• Required work:
Copy the listing exactly, please, and keep every picture out of it.

• Recorded data:
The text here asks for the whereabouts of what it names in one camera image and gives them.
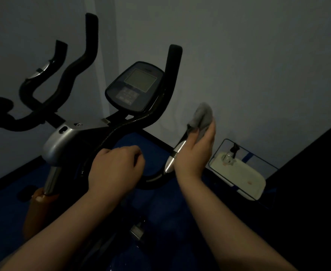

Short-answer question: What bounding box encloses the person's right forearm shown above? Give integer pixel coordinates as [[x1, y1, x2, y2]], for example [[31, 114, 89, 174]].
[[178, 171, 297, 271]]

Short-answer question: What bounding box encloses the person's left hand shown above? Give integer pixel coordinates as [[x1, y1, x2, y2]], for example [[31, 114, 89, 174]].
[[88, 146, 146, 196]]

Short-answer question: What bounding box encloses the silver bike stem housing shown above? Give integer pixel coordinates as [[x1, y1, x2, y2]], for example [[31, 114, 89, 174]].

• Exercise output:
The text here asks for the whereabouts of what it names in one camera image and gives them.

Short-answer question: What bounding box encloses the person's right forearm shown above? Give integer pixel coordinates as [[x1, y1, x2, y2]], for example [[31, 114, 89, 174]].
[[178, 171, 297, 271]]

Short-answer question: What bounding box encloses the person's left hand shown above? Give integer pixel coordinates as [[x1, y1, x2, y2]], for example [[31, 114, 89, 174]].
[[88, 146, 146, 196]]

Short-answer question: What bounding box encloses the silver bike stem housing shown above? Give integer pixel coordinates as [[x1, y1, x2, y2]], for example [[31, 114, 89, 174]].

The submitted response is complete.